What is required >>
All lines of the material below that include the string "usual" are to be copied.

Data provided >>
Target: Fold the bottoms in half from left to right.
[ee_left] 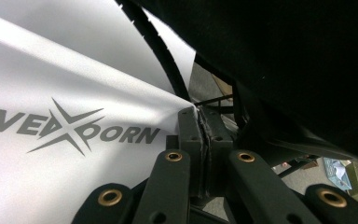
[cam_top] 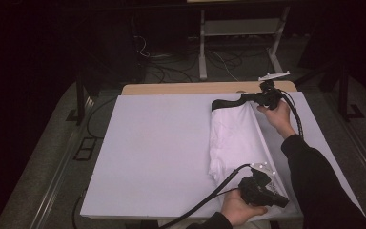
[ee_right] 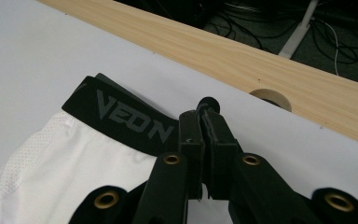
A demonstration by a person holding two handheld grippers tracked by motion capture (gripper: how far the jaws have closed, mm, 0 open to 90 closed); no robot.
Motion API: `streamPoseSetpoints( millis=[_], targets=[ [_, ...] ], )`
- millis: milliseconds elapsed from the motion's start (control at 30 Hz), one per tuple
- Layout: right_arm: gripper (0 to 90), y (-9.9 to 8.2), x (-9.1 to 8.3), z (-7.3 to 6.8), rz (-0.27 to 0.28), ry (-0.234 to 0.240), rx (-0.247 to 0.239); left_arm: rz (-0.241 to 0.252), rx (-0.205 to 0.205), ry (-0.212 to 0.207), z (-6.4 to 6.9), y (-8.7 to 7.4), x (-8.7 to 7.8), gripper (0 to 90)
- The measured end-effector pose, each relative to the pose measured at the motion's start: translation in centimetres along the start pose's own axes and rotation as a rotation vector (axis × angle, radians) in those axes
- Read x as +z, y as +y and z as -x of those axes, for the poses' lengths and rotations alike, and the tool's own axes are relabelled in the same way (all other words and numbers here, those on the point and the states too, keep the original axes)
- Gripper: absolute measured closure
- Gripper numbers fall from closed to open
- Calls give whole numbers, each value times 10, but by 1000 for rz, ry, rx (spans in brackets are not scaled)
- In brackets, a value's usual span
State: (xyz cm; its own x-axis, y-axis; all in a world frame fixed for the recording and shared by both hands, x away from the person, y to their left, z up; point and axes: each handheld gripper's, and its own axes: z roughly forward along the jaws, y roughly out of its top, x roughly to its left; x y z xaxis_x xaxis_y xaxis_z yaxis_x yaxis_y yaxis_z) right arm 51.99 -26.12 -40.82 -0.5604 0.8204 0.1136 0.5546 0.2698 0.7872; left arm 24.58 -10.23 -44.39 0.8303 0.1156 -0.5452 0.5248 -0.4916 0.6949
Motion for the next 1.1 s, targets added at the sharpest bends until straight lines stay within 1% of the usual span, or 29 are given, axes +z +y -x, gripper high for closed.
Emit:
streamPoseSetpoints(
  millis=[33, 133, 200, 333, 500, 633, 700, 733, 767, 800, 833, 867, 900, 933, 967, 1033, 1067, 1100],
  targets=[
    [857, 0, -1, 0, 0, -3, -4, -2, 3, 0, 0, 0, 1, 874],
    [856, 0, -3, 2, -2, -6, -9, -9, -6, 5, 1, 1, 4, 874],
    [856, -1, -4, 4, 3, -2, -3, -8, -9, 8, 1, 2, 7, 874],
    [855, -3, -3, 6, -4, 2, 1, -9, -23, 16, -1, 3, 11, 874],
    [854, -6, 0, 11, -8, 4, 13, -20, -34, 10, -5, 4, 16, 872],
    [850, -9, 2, 13, -19, 1, 10, -15, -47, 1, -7, 4, 19, 867],
    [844, -11, 3, 14, -24, 3, 21, -19, -47, 0, -7, 4, 19, 855],
    [831, -12, 3, 15, -28, 6, 29, -22, -49, -3, -8, 5, 19, 835],
    [792, -12, 3, 15, -31, 4, 38, -21, -44, -11, -8, 5, 19, 806],
    [762, -13, 3, 15, -32, -7, 51, -19, -33, -15, -8, 4, 18, 780],
    [742, -14, 2, 15, -35, -10, 51, -10, -19, -12, -7, 4, 18, 767],
    [716, -15, 1, 13, -42, -25, 46, -8, -16, -6, -6, 4, 17, 748],
    [689, -15, 0, 12, -48, -40, 49, -1, -11, -4, -6, 5, 16, 694],
    [677, -16, 0, 11, -49, -40, 50, 5, 0, 5, -4, 5, 15, 647],
    [638, -17, -2, 10, -41, -42, 55, 4, 8, 13, -3, 5, 14, 576],
    [578, -17, -5, 9, -31, -36, 62, 11, 23, 35, -2, 6, 12, 501],
    [534, -17, -6, 7, -27, -35, 65, 17, 24, 42, -2, 7, 10, 453],
    [472, -17, -9, 6, -22, -20, 65, 23, 27, 44, -2, 7, 9, 402]
  ],
)
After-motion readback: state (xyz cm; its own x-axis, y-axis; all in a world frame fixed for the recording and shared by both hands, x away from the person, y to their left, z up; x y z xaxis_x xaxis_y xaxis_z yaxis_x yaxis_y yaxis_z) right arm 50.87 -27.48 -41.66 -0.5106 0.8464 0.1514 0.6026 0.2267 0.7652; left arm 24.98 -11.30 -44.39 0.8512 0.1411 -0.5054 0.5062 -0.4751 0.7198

Output for this task >>
- In brackets, a value's usual span
Motion for the next 1.1 s, targets added at the sharpest bends until straight lines stay within 1% of the usual span, or 29 are given, axes +z +y -x, gripper high for closed.

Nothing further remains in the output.